Skin cancer or saving the planet, that's a tough choice.

With the temperatures reaching unlivable levels in certain parts of the Earth, it’s more important than ever to slip, slap, slop on some sunscreen whenever you’re exposed to the sun, lest you want to face the wrath of sunburn and skin cancer.

But we’re at a critical juncture because it turns out all that skin-protecting sunscreen is doing massive harm to our precious environment.

The environment is crying right now at this heinous act.

A new study by the University of Cantabria and the Institute of Marine Sciences Andalusia found that your cancer-preventing sunscreen is releasing worrying amounts of metals and inorganic nutrients into seawater.

This isn’t just a case of sunscreen rubbing off your face while you’re frolicking around in the waves. Researchers found that not only are metals and nutrients getting released by sunscreen, the amount of UV light can either speed up or slow down this polluting process. This can result to algae blooms and considerable damage to marine ecosystems, which in turn will affect tourism since no one will be flocking to holiday at a dead beach.

Throw in other established links between sunscreen chemicals and unsavoury environmental-killing things like coral stress, hormonal changes in dolphins, birth defects in mussels and sea urchins, and changed reproductive patterns in fish, and it seems like sunscreen isn’t quite the safe thing we all assumed it was.

But hey, at least you and your skin will be safe from cancer!

The effects of sunscreen runoff in seawater on the health of swimmers aren’t exactly clear, but we do know that ingesting a lot of metal and inorganic material is bad for the human body so there’s bound to be some sort of negative effect awaiting us in the water at some point.

This leaves us between a rock and a hard place: Do you put on sunscreen and protect yourself from all the cancer-spreading UV light or do you forego the sunscreen and risk getting melanoma in order to save the environment?
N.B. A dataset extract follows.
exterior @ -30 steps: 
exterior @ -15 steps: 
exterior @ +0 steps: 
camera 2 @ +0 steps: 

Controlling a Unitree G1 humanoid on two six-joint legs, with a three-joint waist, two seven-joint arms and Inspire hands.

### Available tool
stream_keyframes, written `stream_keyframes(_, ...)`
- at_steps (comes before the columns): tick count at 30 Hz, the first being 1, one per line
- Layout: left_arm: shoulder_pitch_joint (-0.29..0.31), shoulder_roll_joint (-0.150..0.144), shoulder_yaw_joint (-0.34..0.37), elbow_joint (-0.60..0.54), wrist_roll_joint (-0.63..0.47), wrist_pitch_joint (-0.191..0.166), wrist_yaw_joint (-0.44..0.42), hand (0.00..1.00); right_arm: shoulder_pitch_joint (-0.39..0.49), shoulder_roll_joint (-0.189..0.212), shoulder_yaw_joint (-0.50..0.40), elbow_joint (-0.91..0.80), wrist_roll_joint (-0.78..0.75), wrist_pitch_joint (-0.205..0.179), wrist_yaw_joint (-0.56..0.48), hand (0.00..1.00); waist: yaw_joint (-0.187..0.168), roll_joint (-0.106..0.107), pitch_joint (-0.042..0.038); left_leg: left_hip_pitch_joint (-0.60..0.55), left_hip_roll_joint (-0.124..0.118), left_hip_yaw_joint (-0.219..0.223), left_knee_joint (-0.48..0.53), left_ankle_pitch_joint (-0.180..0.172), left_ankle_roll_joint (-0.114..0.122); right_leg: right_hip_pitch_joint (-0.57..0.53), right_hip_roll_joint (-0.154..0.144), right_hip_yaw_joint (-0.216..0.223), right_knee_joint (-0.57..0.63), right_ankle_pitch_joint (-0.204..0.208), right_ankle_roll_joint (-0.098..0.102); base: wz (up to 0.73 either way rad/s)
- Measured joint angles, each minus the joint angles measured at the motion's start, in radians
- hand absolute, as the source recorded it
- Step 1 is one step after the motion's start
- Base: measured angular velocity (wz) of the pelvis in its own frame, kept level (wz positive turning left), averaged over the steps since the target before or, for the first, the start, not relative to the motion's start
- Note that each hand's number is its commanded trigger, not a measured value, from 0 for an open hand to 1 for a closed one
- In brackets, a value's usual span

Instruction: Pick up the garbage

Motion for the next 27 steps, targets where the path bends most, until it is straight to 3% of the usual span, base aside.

Now before you think about throwing out all your sunscreen in order to save the polar bears, doctors and dermatologists still recommend you to slip, slop and slap because well-intended sunscreen boycotts may help the environment but it’s a slippery slope to sunburn and skin cancer.

The onus then is on cosmetic companies to develop an environmentally safe sunscreen that won’t kill off marine life or poison us with its chemicals. Or you could just wear a bunch of clothes, which will provide you UV protection at the expense of being roasted alive.

Hey, no one said that this whole saving the Earth thing was going to be easy.